I will tell my own version of the history of what is known as the Radon inversion problem: reconstructing a function in R from its integrals along all (n-1) dimensional affine subspaces. I will make an effort to see how this problem has arisen in many different setups and how some modern biomedical imaging problems lead to radically more complex (nonlinear) and yet unsolved versions of this type of inversion problem.
A compact set K in the complex plane is said to be removable for bounded holomorphic functions, if for any open set U containing K, any bounded holomorphic function in U minus K continues to a function holomorphic in U.
Which K are removable? A characterization for all sets of finite one-dimensional Hausdorff measure was completed in 1977 by G David.
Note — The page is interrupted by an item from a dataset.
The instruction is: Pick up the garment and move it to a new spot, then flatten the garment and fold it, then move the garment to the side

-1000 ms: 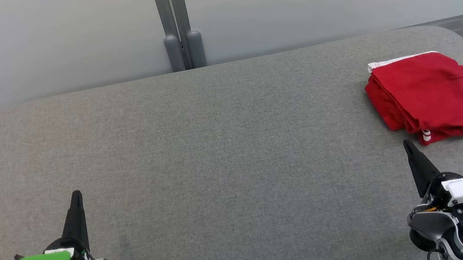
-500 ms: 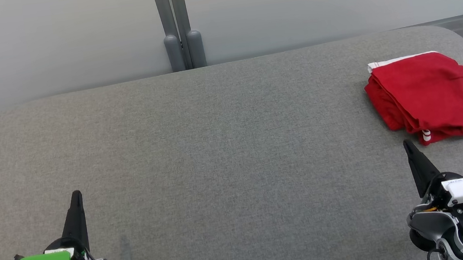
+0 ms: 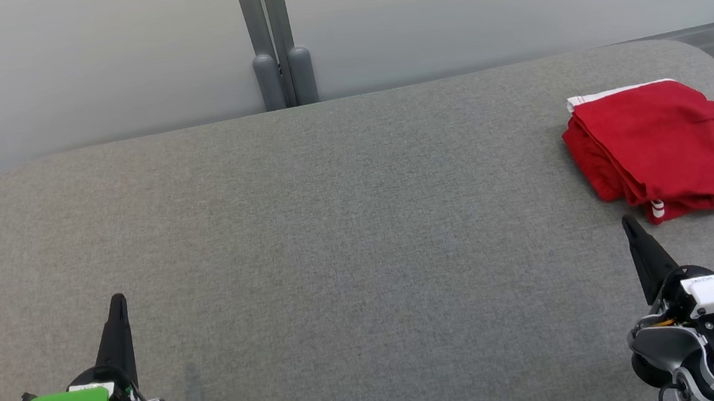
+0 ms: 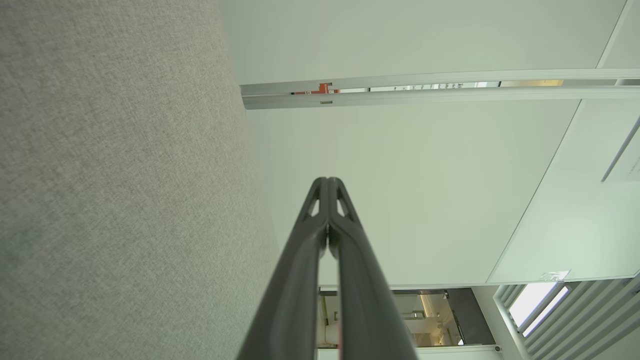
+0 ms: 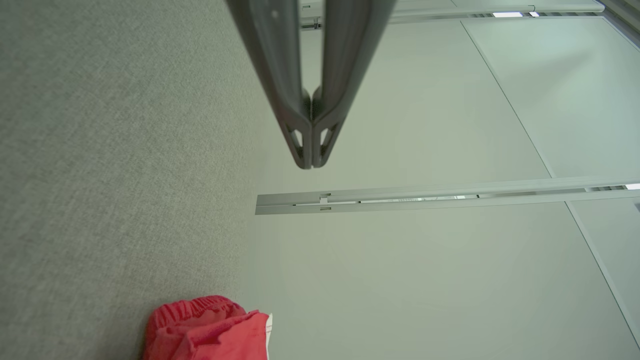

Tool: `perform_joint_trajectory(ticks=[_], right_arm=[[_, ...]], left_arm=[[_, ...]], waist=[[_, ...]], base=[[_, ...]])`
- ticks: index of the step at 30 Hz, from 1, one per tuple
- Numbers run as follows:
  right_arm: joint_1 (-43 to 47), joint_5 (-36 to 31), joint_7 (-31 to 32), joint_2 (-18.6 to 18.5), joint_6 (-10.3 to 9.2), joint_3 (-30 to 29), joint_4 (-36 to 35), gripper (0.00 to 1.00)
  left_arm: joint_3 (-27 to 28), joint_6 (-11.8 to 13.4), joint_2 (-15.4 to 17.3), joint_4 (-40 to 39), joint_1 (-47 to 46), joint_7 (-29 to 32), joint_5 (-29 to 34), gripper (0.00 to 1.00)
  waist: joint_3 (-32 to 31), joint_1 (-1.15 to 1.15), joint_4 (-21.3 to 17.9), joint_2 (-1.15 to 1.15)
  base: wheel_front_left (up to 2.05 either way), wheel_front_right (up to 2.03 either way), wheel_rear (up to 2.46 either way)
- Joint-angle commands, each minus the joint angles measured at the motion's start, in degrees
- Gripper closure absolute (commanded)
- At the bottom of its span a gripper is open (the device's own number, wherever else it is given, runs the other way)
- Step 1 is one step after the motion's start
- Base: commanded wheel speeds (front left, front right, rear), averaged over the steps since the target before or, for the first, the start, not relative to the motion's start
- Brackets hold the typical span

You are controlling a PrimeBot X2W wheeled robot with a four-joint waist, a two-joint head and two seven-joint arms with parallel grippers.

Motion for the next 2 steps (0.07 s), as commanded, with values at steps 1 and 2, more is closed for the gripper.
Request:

The solution relies on diverse tools developed by many mathematicians over a long period, including potential theory, Calderon-Zygmund singular integrals, geometric measure theory, a version of the travelling salesman problem, Menger's notion of cuvature, and a magic identity. In this talk I will outline the main ideas and techniques.
Many problems in geometry involve the global solution of a system of partial differential equations that may be highly undetermined locally, but for which there may be highly nontrivial obstructions to choosing local solutions appropriately so that they patch together: problems like that of immersing one manifold in another, or finding an isometric map near a distance-decreasing one, or of finding a certain geometric structure on a manifold --- a foliation, or a contact structure , or a symplectic structure. Often there is a preliminary topological obstruction to finding a solution, but once this is overcome, the analytic provlems can be dealt with. Equations with this property are said to satisfy the h-principle, and their examples are very numerous. We will give a number of historically famous examples and probably say nothing at all about the proofs.
In the theory of von Neumann algebras, the main building blocks are those with trivial centers, called factors. Among them, the ones which were the last to be understood were those of type III. I'll give a survey of their theory and try to describe what they look like and who did what and when.
The thesis of Pierre Fatou, published in 1906, was a path breaking work in which the new theory of Lebesgue integration was used to study harmonic and holomorphic functions in the unit disk. While Fatou may be better known nowadays for his later work on iteration, his thesis had a comparably large impact. This talk will describe the contents of the thesis, discuss some of the developments that ensued, and relay what I have been able to learn about Fatou himself.
In this talk I will outline some ideas behind the development of the notion of "quantum groups" and some recent and less recent results in this direction.